Shape and Appearance Based Sequenced Convnets to Detect Real-Time Face Attributes on Mobile Devices


In computer vision, classifying facial attributes has attracted deep interest from researchers and corporations. Deep Neural Network based approaches are now widely spread for such tasks and have reached higher detection accuracies than previously manually-designed approaches. Our paper reports how preprocessing and face image alignment influence accuracy scores when detecting face attributes. More importantly it demonstrates how the combination of a representation of the shape of a face and its appearance, organized as a sequence of convolutional neural networks, improves classification scores of facial attributes when compared with previous work on the FER+ dataset.

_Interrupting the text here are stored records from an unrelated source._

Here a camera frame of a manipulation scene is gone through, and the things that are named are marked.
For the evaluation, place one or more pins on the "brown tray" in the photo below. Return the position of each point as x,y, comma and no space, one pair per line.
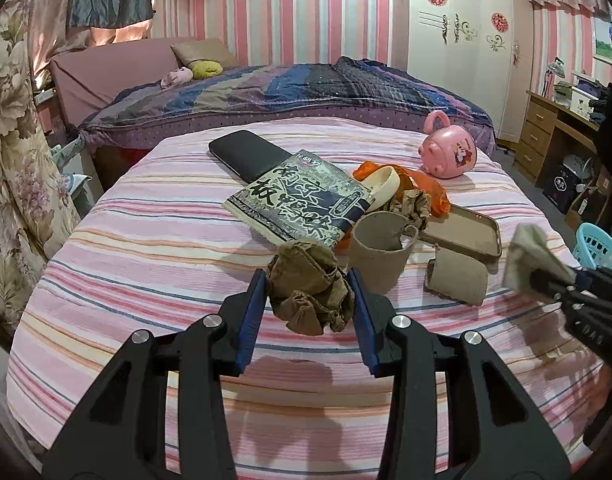
467,232

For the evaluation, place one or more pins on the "white wardrobe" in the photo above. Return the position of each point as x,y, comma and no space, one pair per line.
480,50

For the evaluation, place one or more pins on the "yellow plush toy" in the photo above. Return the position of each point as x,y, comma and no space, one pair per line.
204,69

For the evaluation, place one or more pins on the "wooden desk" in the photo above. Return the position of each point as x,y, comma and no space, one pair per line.
553,136

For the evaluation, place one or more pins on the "printed snack bag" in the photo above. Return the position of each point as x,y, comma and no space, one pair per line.
303,198

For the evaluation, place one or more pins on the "pink plush toy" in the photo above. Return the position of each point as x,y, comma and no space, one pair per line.
176,77

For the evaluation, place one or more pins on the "black phone case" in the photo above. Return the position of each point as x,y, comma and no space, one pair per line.
247,155

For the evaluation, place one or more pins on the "framed photo right wall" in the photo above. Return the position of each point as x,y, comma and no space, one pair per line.
602,36

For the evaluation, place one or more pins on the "pink striped bed cover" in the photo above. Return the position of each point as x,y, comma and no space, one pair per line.
159,251

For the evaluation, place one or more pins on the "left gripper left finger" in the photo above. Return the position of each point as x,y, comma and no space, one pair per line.
156,409

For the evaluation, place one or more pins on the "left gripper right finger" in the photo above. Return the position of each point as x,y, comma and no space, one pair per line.
457,411

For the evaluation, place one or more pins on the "pink piggy bank mug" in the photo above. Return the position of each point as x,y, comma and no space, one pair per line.
448,150

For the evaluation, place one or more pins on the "small brown paper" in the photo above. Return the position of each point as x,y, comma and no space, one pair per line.
413,204

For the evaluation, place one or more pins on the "light blue trash basket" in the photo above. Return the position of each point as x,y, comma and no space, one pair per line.
593,247

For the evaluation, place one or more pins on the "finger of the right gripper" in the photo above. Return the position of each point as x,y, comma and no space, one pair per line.
548,287

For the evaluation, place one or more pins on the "floral curtain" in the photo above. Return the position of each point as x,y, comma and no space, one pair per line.
37,214

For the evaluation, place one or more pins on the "purple bed with quilt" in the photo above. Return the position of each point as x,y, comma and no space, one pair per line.
111,99

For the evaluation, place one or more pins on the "brown cardboard cup sleeve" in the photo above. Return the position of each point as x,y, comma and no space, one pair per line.
380,246

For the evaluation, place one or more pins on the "black box under desk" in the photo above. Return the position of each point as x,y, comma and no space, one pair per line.
561,189

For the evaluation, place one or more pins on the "tan pillow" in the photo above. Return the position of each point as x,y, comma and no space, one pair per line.
212,49

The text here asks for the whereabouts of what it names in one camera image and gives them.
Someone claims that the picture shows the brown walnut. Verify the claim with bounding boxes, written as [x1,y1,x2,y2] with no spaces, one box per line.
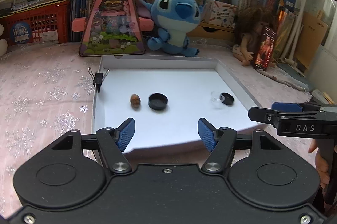
[130,94,141,109]

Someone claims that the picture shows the small black lid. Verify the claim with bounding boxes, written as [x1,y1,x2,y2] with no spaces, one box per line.
[220,92,234,106]

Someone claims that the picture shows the person's right hand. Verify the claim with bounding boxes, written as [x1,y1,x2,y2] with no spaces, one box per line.
[308,140,330,189]

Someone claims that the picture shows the white pipe rack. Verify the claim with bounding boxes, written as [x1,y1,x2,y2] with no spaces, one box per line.
[279,0,307,73]

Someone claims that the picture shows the white cardboard box tray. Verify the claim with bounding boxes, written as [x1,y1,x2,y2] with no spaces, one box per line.
[92,55,262,152]

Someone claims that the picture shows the smartphone with lit screen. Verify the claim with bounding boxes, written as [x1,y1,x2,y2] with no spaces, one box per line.
[253,26,276,71]

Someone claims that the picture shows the black binder clip on box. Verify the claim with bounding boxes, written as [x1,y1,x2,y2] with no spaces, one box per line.
[88,67,110,93]

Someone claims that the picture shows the brown haired doll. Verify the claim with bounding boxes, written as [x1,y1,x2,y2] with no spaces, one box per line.
[232,6,275,67]

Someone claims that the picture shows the wooden drawer organiser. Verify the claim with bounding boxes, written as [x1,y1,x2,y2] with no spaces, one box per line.
[187,22,234,41]

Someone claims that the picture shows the pink triangular dollhouse toy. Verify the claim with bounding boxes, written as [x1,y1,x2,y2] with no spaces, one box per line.
[72,0,153,57]

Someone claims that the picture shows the white colourful stationery box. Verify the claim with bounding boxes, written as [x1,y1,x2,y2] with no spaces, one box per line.
[203,0,237,27]

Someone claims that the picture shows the blue Stitch plush toy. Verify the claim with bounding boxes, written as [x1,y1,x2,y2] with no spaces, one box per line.
[137,0,203,57]

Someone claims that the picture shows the red plastic crate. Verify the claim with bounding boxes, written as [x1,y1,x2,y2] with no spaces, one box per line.
[1,0,71,46]

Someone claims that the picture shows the Doraemon plush toy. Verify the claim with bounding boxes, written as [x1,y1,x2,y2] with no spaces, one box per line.
[0,24,8,56]

While most studies in the field have tried to improve detection accuracy by averaging multiple very deep networks, exposed work concentrates on building efficient models while maintaining keeping high accuracy scores. By taking advantage of the face shape component and relying on an efficient shallow CNN architecture, we unveil the first available, highly accurate real-time implementation on mobile browsers.

Link to the paper AMDO 2018: 73–84, Nicolas Livet, George Berkowski

Introduction / Content

Exploring human face attributes based on images and sequence of images has been a topic of interest over the years. For decades, a number of approaches have been carefully engineered in order to try to solve this problem with the highest possible accuracy. However, most manually-crafted approaches appear to become inefficient when dealing with real life “face-in-the-wild” problems. Manually-crafted approaches are often combined with some Machine Learning principles as for example LBP+SVM [1] or SIFT/HOG+SVM [2]

In contrast with most recent approaches that consists in evaluating always deeper architectures or averaging multiple deep models, our approach consists in classifying emotions using shallow CNN architectures and prior information. Our objective is to achieve robust and real-time face attributes (emotions in shown examples) detection on Mobile Browser.


Presented architecture is trained and results are evaluated on the FER+ dataset [FER] which has been first released in 2013 and later improved with better annotations. The FER dataset contains about 30,000 samples making it one of the most complete in-the-wild face emotion dataset available.

Note that for our training and testing phased, we got rid of the traditional CK+ dataset [CK+] as accuracy scores are saturating. CK+ and other traditional datasets only provide very constraint images, with:

  • Limited # of samples (SFEW),
  • Limited # of poses (CK+, JAFFE),
  • Limited # of lighting variations (All),
  • Limited face diversity (eg. JAFFE).
The CK+ (Extended Cohn-Kanade expression dataset) has been the dataset of choice for decades when comparing accuracies. We can see how it saturates with recent techniques.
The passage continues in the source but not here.